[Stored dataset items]
------------------------------------------------

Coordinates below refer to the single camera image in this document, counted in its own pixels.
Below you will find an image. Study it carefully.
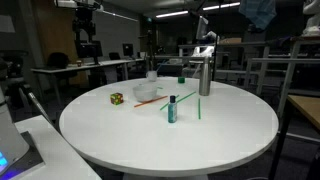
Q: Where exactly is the short ceiling light strip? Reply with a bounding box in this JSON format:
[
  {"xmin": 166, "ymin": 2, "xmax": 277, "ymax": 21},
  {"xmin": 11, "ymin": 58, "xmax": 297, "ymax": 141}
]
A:
[{"xmin": 154, "ymin": 10, "xmax": 190, "ymax": 19}]

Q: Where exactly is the stainless steel bottle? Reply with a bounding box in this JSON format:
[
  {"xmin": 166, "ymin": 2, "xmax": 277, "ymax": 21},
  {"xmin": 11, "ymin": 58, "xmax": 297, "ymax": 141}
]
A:
[{"xmin": 198, "ymin": 55, "xmax": 212, "ymax": 97}]

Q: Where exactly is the long white office desk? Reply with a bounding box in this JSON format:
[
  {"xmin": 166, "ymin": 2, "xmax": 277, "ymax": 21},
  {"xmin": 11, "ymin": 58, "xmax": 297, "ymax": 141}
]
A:
[{"xmin": 30, "ymin": 57, "xmax": 145, "ymax": 101}]

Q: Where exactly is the white covered background robot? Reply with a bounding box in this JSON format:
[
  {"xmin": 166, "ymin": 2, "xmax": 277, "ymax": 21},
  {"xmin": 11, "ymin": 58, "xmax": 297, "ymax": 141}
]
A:
[{"xmin": 191, "ymin": 14, "xmax": 218, "ymax": 58}]

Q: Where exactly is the large black computer monitor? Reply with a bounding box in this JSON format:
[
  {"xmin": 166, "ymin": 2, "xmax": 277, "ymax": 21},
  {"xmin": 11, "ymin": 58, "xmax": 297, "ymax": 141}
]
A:
[{"xmin": 74, "ymin": 39, "xmax": 104, "ymax": 66}]

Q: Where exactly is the white humanoid robot figure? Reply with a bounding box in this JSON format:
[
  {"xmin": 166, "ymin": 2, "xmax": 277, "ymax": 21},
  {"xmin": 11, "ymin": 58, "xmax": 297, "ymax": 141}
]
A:
[{"xmin": 301, "ymin": 0, "xmax": 320, "ymax": 38}]

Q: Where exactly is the white mug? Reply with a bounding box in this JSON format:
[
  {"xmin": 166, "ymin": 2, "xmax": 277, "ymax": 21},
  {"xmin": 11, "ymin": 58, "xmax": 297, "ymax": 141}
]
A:
[{"xmin": 145, "ymin": 70, "xmax": 158, "ymax": 83}]

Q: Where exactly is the black office chair with narrow backrest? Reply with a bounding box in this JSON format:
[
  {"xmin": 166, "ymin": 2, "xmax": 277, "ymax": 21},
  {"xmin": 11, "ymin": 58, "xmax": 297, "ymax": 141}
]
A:
[{"xmin": 108, "ymin": 51, "xmax": 122, "ymax": 62}]

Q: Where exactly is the long ceiling light strip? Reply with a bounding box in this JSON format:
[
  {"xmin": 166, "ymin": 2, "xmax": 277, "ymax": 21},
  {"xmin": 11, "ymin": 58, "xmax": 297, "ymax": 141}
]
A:
[{"xmin": 202, "ymin": 1, "xmax": 241, "ymax": 11}]

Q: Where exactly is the black equipment stand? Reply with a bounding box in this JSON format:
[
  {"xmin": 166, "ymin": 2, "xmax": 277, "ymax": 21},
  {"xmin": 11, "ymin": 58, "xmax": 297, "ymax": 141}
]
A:
[{"xmin": 0, "ymin": 49, "xmax": 32, "ymax": 111}]

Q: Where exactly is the blue hanging cloth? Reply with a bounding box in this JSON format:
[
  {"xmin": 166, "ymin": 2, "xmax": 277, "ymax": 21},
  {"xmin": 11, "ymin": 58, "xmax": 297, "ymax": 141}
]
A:
[{"xmin": 237, "ymin": 0, "xmax": 278, "ymax": 32}]

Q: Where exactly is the blue bottle with dark cap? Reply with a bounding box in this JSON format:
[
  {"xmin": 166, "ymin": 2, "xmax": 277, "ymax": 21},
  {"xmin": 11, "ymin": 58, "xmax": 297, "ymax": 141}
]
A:
[{"xmin": 167, "ymin": 94, "xmax": 178, "ymax": 124}]

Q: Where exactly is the white metal frame table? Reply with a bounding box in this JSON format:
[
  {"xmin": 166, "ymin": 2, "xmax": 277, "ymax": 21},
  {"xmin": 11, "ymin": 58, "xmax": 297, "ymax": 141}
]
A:
[{"xmin": 244, "ymin": 57, "xmax": 320, "ymax": 118}]

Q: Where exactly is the multicoloured Rubik's cube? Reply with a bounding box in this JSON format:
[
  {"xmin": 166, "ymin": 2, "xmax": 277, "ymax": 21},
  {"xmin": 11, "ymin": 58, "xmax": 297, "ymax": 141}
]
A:
[{"xmin": 110, "ymin": 92, "xmax": 125, "ymax": 106}]

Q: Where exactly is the dark grey robot base plate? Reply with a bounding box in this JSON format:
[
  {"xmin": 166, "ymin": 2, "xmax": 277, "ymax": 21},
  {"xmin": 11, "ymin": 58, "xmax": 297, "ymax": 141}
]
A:
[{"xmin": 0, "ymin": 130, "xmax": 46, "ymax": 180}]

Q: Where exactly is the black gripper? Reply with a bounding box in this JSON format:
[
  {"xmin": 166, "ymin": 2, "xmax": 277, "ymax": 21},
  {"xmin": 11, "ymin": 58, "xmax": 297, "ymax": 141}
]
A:
[{"xmin": 72, "ymin": 7, "xmax": 98, "ymax": 43}]

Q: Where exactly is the small black computer monitor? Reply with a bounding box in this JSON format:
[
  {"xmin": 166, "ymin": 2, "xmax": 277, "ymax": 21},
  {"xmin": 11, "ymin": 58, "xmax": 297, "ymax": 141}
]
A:
[{"xmin": 121, "ymin": 43, "xmax": 135, "ymax": 58}]

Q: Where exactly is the brown cardboard box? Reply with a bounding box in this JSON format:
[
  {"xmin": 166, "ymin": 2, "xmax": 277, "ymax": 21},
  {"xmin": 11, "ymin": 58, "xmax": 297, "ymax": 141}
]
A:
[{"xmin": 219, "ymin": 37, "xmax": 243, "ymax": 45}]

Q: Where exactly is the long green straw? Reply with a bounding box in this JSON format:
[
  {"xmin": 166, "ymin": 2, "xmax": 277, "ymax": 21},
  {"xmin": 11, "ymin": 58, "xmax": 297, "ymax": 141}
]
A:
[{"xmin": 159, "ymin": 90, "xmax": 197, "ymax": 112}]

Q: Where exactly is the wooden table with black leg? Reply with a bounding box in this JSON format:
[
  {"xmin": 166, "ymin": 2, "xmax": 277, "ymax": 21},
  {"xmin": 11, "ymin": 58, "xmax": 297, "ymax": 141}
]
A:
[{"xmin": 268, "ymin": 94, "xmax": 320, "ymax": 180}]

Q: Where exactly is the silver metal rod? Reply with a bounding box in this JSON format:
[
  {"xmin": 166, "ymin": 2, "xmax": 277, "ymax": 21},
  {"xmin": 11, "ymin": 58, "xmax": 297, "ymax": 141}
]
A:
[{"xmin": 27, "ymin": 92, "xmax": 52, "ymax": 124}]

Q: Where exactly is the black office chair with wide backrest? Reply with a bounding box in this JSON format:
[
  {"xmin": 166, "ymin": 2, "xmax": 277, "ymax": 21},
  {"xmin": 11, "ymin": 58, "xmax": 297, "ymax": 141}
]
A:
[{"xmin": 45, "ymin": 51, "xmax": 72, "ymax": 70}]

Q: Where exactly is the medium green straw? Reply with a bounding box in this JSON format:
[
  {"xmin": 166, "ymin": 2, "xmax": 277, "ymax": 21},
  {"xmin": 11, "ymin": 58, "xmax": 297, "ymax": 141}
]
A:
[{"xmin": 197, "ymin": 97, "xmax": 202, "ymax": 121}]

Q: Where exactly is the white robot mounting table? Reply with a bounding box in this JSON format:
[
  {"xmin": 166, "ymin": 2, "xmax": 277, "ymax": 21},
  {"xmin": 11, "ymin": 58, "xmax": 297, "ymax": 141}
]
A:
[{"xmin": 13, "ymin": 114, "xmax": 102, "ymax": 180}]

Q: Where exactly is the orange straw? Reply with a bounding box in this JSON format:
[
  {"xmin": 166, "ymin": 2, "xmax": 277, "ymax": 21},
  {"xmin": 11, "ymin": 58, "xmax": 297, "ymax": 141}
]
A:
[{"xmin": 133, "ymin": 95, "xmax": 169, "ymax": 109}]

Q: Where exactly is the thin black pole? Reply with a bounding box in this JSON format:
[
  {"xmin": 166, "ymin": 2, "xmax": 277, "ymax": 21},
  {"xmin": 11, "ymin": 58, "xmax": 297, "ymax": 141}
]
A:
[{"xmin": 212, "ymin": 33, "xmax": 220, "ymax": 82}]

------------------------------------------------

YOUR OBJECTIVE: Write only the number of lines in the data above that include "long".

RESULT OF THIS EXERCISE: 3